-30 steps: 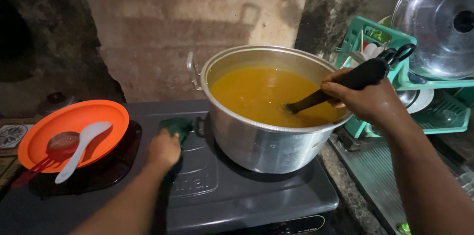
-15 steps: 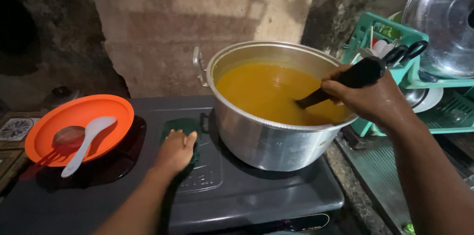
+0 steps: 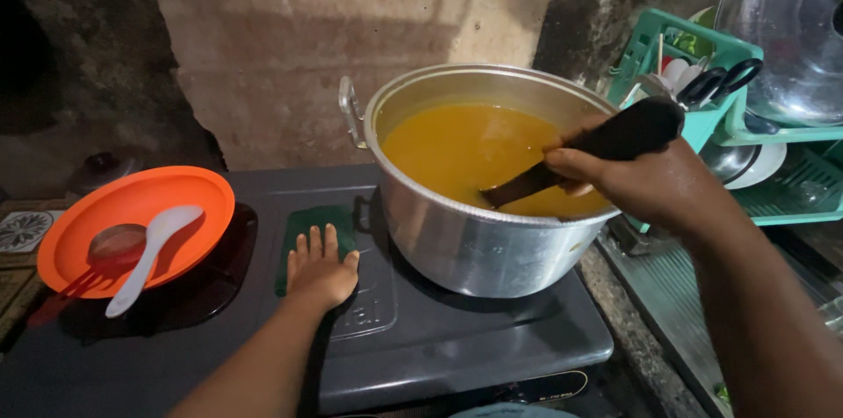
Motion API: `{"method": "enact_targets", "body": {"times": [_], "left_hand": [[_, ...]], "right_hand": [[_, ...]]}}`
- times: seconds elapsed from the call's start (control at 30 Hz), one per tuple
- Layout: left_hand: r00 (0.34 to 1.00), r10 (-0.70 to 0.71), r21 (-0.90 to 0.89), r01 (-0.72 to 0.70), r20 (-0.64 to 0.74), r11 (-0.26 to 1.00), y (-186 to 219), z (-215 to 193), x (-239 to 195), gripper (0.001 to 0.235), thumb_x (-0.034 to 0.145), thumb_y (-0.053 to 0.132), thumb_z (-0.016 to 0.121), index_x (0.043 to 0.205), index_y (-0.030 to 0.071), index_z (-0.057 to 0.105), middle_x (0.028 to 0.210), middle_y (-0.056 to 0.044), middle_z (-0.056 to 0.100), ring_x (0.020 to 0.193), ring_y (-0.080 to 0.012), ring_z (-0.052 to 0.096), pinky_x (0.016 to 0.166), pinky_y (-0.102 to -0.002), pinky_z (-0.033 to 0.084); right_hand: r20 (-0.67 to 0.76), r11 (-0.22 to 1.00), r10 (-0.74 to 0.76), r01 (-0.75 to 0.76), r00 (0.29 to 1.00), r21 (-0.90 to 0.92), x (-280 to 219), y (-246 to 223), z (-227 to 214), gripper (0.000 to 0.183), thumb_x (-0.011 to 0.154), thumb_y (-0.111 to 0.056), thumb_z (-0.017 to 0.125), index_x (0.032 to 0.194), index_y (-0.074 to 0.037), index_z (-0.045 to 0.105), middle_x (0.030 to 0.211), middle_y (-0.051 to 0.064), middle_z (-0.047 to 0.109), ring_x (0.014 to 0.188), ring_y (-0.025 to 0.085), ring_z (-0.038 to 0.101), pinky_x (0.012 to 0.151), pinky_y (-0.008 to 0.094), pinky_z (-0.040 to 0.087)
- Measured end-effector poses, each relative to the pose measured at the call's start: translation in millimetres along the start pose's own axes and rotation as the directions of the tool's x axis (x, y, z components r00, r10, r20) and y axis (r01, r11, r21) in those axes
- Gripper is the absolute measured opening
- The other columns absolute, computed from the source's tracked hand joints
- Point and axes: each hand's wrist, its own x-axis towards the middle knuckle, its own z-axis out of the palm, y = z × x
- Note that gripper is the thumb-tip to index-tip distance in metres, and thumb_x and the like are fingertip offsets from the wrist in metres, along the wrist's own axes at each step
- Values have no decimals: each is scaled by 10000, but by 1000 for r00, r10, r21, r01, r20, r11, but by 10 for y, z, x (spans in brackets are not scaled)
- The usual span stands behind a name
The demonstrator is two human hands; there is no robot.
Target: The person removes the lid from a large pot on a gas stove, then stirs a yellow liquid inside with a black spatula. The person adjusts the stove knob and continues stirring the contents.
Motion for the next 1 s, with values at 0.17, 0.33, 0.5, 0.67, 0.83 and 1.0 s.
{"method": "enact_targets", "body": {"times": [0.17,0.33,0.5,0.67,0.83,1.0], "left_hand": [[997,-33,24,31,76,999,39,-87,-6,748,1033,541,241,1608,228,-120,1679,-115,-185,1537,-299,-171,1238,-467,-39],[993,-57,1,58,100,998,40,-81,39,740,1028,552,234,1610,266,-125,1677,-114,-215,1531,-301,-201,1233,-474,-61],[996,-50,-68,56,80,996,-41,12,156,672,1032,524,152,1607,287,-103,1689,-86,-183,1546,-284,-180,1243,-473,-53],[997,-67,-71,70,37,995,-106,147,310,686,1036,491,168,1608,250,-125,1692,-69,-155,1544,-286,-155,1242,-479,-41],[996,-78,-84,80,34,993,-136,175,379,704,1040,493,194,1602,226,-136,1692,-48,-167,1545,-282,-170,1242,-470,-45],[995,-72,-105,78,67,991,-127,125,329,715,1041,496,222,1604,234,-132,1685,-62,-198,1542,-282,-198,1240,-466,-65]], "right_hand": [[51,996,-78,76,996,51,0,-31,56,284,839,-307,767,1065,-138,787,897,92,811,818,186,783,770,350,593],[53,976,-152,141,987,169,120,61,139,292,797,-229,770,1051,-85,784,907,90,810,817,179,769,760,319,597],[85,959,-142,116,986,260,346,221,141,290,825,-210,756,1064,-46,770,904,113,806,771,177,762,719,296,600],[53,957,-136,117,989,265,484,404,121,280,851,-206,750,1066,-28,771,884,125,802,753,184,751,699,303,591],[8,971,-121,116,993,208,574,519,40,272,850,-193,753,1090,-65,767,892,130,797,760,179,747,715,306,588],[-35,979,-132,136,991,153,614,574,-72,258,860,-181,743,1098,-80,758,912,124,783,767,174,750,723,312,600]]}}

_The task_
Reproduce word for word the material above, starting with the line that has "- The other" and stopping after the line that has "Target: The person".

_Exercise output_
- The other columns absolute, computed from the source's tracked hand joints
- Point and axes: each hand's wrist, its own x-axis towards the middle knuckle, its own z-axis out of the palm, y = z × x
- Note that gripper is the thumb-tip to index-tip distance in metres, and thumb_x and the like are fingertip offsets from the wrist in metres, along the wrist's own axes at each step
- Values have no decimals: each is scaled by 10000, but by 1000 for r00, r10, r21, r01, r20, r11, but by 10 for y, z, x (spans in brackets are not scaled)
- The usual span stands behind a name
The demonstrator is two human hands; there is no robot.
Target: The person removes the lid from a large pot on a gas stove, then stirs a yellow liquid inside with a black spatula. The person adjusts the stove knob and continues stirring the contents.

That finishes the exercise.